| Task |
Set down exactly the lines of the listing below, please, beginning with the first and ending with the line that holds "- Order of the".
**** Stored data ****
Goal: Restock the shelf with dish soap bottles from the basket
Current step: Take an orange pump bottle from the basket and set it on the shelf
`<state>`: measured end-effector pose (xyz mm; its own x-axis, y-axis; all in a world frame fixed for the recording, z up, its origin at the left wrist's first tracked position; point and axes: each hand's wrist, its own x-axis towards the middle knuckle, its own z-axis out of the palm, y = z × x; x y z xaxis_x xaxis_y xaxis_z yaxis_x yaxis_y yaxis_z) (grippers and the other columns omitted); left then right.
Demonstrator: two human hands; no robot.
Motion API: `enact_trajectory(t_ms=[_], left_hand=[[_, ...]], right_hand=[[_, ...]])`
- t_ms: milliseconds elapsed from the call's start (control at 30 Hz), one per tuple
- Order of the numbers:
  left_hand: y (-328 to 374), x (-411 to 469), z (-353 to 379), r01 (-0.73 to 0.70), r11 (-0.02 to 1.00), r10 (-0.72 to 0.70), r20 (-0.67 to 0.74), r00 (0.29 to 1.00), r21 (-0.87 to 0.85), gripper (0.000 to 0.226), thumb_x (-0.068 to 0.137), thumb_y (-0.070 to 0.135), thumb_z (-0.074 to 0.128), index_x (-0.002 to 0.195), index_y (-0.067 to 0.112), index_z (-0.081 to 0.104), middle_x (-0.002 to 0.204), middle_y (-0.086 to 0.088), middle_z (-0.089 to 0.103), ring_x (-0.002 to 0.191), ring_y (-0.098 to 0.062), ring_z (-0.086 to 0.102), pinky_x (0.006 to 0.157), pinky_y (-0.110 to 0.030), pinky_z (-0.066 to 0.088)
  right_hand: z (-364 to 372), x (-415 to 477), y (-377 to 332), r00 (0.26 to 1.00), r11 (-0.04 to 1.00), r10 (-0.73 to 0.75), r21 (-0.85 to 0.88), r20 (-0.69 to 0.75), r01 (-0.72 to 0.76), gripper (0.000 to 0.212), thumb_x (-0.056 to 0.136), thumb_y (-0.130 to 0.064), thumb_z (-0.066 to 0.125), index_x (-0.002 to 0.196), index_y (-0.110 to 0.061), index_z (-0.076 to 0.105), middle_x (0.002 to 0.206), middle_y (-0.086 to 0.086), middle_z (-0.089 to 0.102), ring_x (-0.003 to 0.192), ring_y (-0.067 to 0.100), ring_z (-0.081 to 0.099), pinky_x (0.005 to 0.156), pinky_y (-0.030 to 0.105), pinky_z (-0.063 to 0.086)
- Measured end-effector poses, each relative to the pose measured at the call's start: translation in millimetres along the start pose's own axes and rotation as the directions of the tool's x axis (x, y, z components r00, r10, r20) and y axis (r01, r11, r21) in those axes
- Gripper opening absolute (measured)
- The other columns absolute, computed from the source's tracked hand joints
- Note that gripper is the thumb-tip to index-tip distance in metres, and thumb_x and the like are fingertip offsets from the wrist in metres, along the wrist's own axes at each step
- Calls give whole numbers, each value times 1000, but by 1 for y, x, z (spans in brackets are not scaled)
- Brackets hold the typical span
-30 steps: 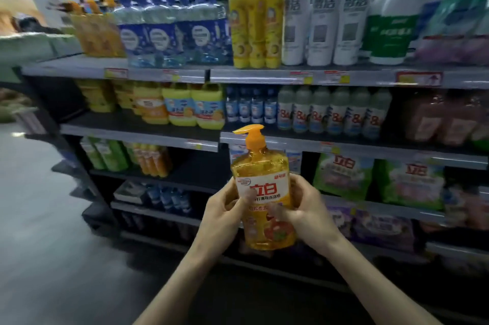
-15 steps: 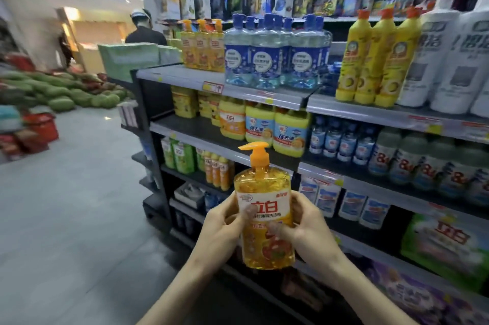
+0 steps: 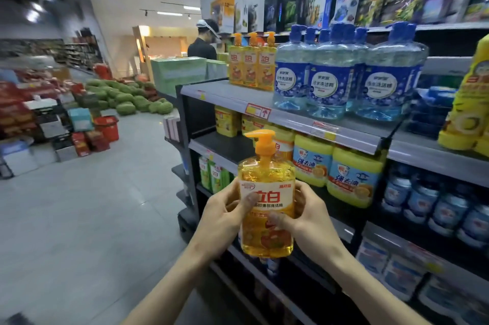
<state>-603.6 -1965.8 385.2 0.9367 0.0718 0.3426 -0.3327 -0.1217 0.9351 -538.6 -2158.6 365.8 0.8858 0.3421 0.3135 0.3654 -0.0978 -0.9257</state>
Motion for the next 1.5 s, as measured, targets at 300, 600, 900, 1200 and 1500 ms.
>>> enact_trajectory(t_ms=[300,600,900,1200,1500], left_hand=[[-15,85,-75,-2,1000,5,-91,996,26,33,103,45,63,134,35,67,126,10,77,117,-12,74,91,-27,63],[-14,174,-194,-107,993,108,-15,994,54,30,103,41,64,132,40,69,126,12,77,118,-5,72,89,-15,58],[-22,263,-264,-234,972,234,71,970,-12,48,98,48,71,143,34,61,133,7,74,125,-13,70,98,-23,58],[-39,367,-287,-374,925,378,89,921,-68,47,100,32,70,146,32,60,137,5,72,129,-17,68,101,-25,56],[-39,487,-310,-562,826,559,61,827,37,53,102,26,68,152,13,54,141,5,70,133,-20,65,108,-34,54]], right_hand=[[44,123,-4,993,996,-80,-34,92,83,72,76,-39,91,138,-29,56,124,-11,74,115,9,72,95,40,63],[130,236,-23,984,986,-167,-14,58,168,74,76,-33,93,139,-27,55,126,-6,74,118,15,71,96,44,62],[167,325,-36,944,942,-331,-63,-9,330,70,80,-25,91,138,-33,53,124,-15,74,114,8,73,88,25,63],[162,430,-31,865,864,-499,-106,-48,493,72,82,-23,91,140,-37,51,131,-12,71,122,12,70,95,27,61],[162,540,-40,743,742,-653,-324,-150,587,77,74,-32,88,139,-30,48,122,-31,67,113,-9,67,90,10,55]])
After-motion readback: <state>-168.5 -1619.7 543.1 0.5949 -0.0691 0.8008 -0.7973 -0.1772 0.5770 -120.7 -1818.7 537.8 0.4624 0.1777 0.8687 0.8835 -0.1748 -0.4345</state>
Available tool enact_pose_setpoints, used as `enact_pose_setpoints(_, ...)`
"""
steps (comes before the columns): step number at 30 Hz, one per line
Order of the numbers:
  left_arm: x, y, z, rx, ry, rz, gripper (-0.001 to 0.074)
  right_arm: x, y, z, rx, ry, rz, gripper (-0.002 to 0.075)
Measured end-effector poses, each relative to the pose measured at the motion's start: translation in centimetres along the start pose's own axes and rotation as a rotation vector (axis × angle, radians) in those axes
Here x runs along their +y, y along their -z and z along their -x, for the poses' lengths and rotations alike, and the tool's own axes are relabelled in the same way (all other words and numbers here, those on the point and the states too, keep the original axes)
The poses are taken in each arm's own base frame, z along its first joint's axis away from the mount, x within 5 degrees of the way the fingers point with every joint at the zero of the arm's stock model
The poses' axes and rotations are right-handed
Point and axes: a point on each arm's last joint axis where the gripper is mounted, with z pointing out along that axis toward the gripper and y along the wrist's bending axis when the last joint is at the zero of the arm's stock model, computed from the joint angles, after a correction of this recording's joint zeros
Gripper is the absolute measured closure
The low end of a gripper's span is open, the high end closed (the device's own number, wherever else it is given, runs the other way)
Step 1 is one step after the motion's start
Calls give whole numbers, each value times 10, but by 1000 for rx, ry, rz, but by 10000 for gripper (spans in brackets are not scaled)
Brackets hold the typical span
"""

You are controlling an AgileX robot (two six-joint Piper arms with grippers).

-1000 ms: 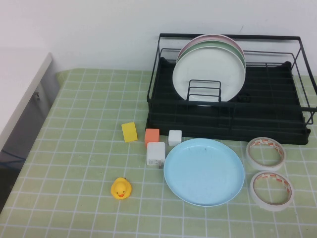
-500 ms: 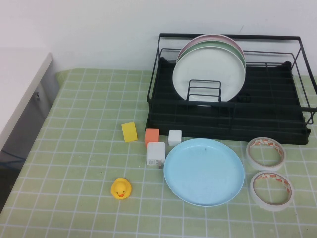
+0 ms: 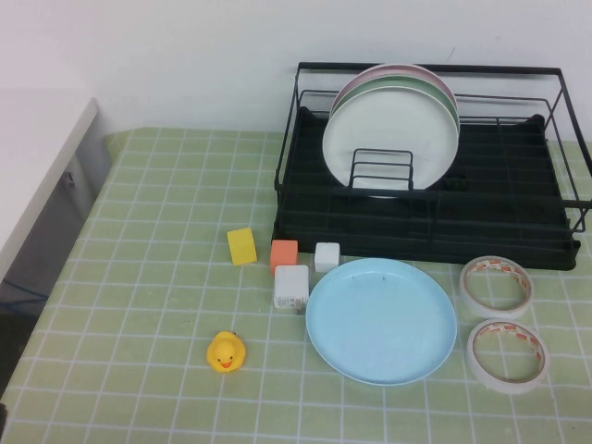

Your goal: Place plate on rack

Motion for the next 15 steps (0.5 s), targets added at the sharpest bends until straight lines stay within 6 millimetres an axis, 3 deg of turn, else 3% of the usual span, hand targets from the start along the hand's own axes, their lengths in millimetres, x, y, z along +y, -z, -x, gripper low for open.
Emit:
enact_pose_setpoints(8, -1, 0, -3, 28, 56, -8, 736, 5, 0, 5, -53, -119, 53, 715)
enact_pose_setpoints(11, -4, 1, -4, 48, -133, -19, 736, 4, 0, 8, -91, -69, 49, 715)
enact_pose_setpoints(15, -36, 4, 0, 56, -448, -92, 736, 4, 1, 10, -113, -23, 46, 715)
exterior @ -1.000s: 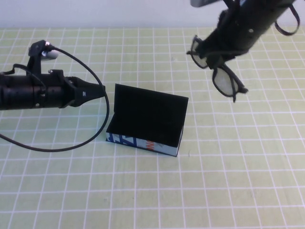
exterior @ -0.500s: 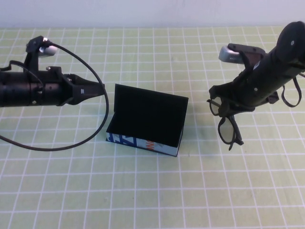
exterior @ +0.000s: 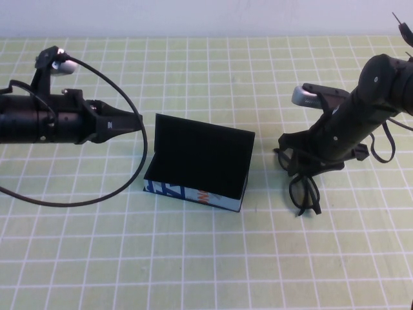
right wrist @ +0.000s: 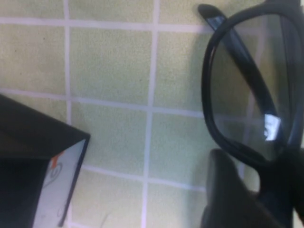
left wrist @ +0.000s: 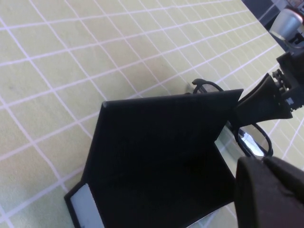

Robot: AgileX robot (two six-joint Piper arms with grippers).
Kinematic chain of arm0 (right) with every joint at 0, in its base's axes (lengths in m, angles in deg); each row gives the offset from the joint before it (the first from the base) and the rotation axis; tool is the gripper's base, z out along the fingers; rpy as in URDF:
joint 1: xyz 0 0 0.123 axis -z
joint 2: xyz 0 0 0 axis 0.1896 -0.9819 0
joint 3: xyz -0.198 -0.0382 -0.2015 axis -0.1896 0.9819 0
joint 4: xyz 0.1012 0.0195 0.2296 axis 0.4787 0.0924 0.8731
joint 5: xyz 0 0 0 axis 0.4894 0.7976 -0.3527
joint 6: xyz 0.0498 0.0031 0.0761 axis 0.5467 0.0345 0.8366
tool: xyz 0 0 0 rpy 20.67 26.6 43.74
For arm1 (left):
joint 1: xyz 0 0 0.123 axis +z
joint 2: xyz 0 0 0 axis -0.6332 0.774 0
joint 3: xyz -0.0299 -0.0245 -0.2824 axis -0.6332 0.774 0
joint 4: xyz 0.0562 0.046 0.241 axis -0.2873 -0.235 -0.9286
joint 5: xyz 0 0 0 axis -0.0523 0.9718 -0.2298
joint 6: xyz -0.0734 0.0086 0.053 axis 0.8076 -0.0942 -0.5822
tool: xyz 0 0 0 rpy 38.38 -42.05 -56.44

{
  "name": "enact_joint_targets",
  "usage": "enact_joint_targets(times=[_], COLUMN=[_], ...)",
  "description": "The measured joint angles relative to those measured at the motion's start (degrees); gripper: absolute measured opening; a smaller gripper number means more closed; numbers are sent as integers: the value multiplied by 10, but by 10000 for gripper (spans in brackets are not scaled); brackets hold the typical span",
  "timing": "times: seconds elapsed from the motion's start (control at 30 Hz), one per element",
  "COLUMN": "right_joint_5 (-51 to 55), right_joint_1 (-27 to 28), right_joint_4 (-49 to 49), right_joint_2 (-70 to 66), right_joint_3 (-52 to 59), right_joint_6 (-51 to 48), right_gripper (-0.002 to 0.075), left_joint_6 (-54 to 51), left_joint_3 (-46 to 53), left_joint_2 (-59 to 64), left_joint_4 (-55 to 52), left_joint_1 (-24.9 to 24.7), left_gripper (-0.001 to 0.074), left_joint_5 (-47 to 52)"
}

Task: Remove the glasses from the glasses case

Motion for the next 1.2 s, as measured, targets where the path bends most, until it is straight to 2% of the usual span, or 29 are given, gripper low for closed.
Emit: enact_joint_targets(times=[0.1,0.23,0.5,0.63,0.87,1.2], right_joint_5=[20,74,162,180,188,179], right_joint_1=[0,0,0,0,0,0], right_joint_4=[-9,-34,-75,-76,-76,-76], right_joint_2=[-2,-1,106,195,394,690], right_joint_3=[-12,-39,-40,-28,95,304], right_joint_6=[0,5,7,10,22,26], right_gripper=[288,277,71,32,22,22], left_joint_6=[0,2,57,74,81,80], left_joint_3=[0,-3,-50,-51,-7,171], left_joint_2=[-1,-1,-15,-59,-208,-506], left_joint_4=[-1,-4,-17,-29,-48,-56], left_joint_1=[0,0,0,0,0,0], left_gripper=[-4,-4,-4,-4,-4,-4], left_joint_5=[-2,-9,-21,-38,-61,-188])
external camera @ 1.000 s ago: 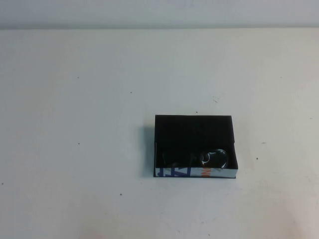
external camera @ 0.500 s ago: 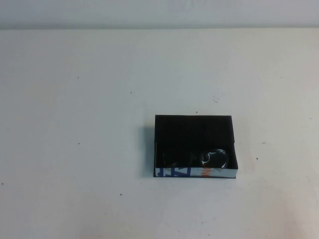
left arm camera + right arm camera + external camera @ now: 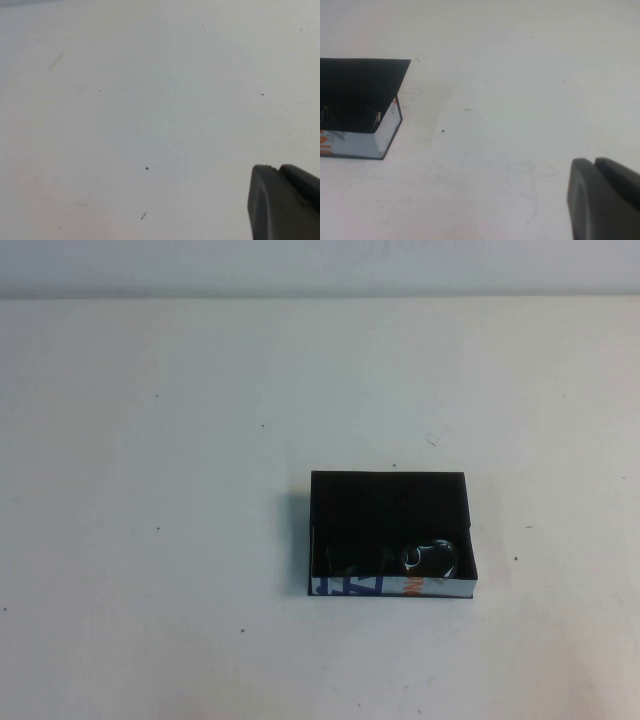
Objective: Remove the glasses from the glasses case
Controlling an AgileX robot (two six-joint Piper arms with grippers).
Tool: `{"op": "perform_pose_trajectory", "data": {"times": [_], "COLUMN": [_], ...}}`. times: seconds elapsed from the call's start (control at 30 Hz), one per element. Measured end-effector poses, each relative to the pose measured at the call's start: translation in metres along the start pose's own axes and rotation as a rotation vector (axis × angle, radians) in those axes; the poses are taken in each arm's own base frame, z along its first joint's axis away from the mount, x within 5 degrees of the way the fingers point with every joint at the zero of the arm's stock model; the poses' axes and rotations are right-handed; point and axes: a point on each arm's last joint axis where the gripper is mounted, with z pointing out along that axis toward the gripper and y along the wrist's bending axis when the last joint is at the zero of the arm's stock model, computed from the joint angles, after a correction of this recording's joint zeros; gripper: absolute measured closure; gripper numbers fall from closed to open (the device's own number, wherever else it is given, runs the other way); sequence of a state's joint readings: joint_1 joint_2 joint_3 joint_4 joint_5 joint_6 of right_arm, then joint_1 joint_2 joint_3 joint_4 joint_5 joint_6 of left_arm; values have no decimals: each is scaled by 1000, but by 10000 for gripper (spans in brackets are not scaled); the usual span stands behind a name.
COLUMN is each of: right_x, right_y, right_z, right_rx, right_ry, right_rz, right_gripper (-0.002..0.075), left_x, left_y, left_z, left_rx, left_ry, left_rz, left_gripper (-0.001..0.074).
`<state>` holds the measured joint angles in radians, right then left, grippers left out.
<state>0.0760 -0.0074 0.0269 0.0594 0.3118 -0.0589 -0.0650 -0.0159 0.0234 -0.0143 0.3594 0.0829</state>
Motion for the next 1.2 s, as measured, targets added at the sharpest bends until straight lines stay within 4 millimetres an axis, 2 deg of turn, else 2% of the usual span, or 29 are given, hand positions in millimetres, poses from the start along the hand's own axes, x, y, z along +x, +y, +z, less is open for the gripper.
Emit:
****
| The answer |
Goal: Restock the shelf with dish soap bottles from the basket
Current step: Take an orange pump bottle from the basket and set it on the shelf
`<state>`: measured end-effector pose (xyz mm; its own x-axis, y-axis; all in a world frame fixed for the recording, z up, its origin at the left wrist's first tracked position; point and axes: each hand's wrist, its own x-axis towards the middle knuckle, its own z-axis out of the palm, y = z × x; x y z xaxis_x xaxis_y xaxis_z yaxis_x yaxis_y yaxis_z) (grippers and the other columns omitted); left then right.
Demonstrator: two human hands; no robot.
Motion API: `enact_trajectory(t_ms=[_], left_hand=[[_, ...]], right_hand=[[_, ...]])`
- t_ms: milliseconds elapsed from the call's start (control at 30 Hz), one per tuple
- Order of the numbers:

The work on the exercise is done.